Records shown:
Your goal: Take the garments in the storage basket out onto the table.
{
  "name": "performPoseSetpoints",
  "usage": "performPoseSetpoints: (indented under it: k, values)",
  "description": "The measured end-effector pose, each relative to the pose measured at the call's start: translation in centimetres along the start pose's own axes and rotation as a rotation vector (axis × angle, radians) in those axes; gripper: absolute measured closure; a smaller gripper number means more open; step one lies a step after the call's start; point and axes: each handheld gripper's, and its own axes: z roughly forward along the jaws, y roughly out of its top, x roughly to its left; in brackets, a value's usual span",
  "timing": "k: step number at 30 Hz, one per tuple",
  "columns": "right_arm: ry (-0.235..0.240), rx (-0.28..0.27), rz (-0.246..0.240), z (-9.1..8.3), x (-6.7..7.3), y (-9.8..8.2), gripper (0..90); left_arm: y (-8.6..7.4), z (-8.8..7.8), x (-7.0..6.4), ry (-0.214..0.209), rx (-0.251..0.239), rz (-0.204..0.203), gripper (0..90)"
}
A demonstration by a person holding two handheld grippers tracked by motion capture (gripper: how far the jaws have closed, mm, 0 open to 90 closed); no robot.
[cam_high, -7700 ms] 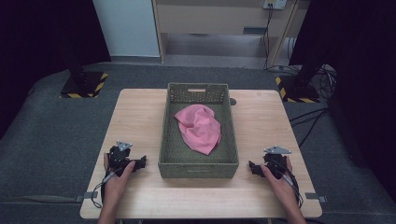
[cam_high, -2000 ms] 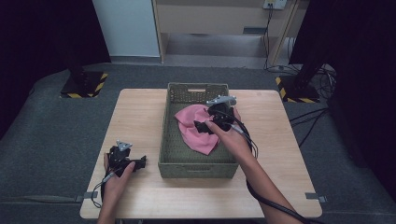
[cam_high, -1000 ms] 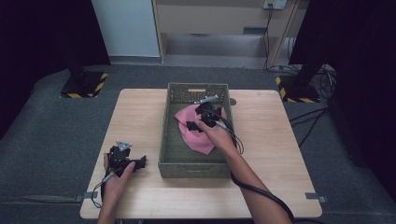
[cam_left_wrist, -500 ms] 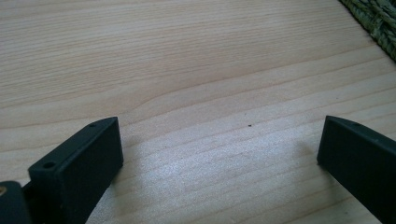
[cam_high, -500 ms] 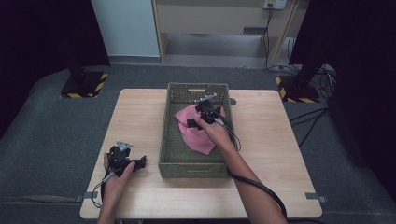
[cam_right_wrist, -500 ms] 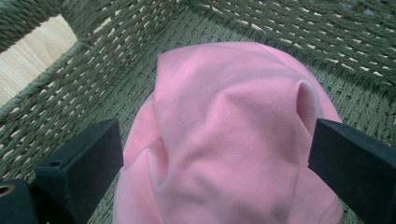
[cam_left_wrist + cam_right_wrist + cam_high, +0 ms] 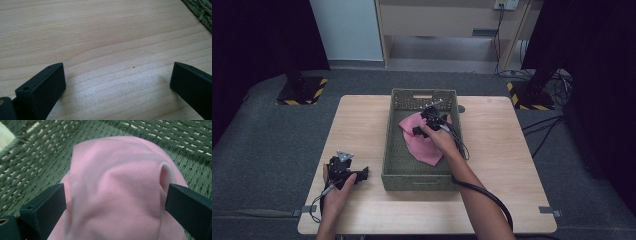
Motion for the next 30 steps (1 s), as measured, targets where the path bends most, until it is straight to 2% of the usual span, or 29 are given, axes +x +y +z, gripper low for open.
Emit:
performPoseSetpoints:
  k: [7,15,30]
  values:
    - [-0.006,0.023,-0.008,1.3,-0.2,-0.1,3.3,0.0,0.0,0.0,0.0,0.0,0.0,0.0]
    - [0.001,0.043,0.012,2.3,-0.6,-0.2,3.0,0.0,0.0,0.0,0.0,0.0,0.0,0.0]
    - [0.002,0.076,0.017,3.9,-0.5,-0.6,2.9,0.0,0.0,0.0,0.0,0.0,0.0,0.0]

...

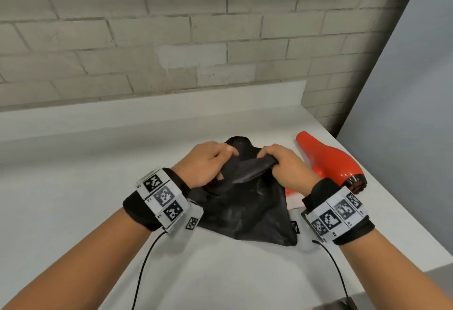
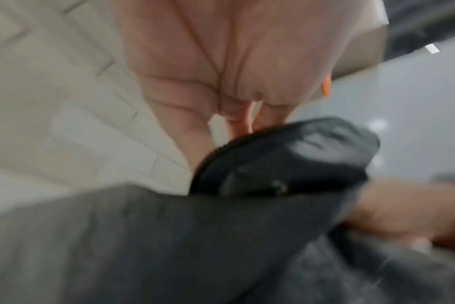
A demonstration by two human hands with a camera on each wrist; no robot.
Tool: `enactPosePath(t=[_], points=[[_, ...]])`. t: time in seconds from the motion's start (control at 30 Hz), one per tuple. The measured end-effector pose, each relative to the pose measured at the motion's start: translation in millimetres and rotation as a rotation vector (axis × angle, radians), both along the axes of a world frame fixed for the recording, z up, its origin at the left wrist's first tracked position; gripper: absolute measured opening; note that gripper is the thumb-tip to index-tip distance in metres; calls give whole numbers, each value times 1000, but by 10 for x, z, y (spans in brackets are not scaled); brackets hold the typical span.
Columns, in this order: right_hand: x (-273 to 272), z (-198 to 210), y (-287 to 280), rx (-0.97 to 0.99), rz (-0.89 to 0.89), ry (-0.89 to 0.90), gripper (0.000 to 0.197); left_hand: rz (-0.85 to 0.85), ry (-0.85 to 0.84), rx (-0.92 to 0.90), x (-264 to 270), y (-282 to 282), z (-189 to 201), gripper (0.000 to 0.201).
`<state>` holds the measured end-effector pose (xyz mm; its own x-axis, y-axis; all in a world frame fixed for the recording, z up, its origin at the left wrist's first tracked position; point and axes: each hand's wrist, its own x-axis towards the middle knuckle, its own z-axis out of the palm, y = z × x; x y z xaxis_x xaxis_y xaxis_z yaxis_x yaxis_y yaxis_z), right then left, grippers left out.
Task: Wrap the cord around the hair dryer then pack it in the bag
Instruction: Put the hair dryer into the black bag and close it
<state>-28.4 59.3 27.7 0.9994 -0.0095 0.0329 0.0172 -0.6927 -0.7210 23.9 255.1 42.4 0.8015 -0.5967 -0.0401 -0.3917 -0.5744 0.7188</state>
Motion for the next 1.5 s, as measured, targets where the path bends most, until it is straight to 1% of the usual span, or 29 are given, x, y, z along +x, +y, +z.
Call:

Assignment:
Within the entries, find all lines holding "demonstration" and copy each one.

Reply:
A demonstration by a person holding two handheld grippers tracked by motion capture (gripper: how far the jaws have closed, mm, 0 open to 90 closed); no robot.
A demonstration by two human hands with a camera on each wrist; no robot.

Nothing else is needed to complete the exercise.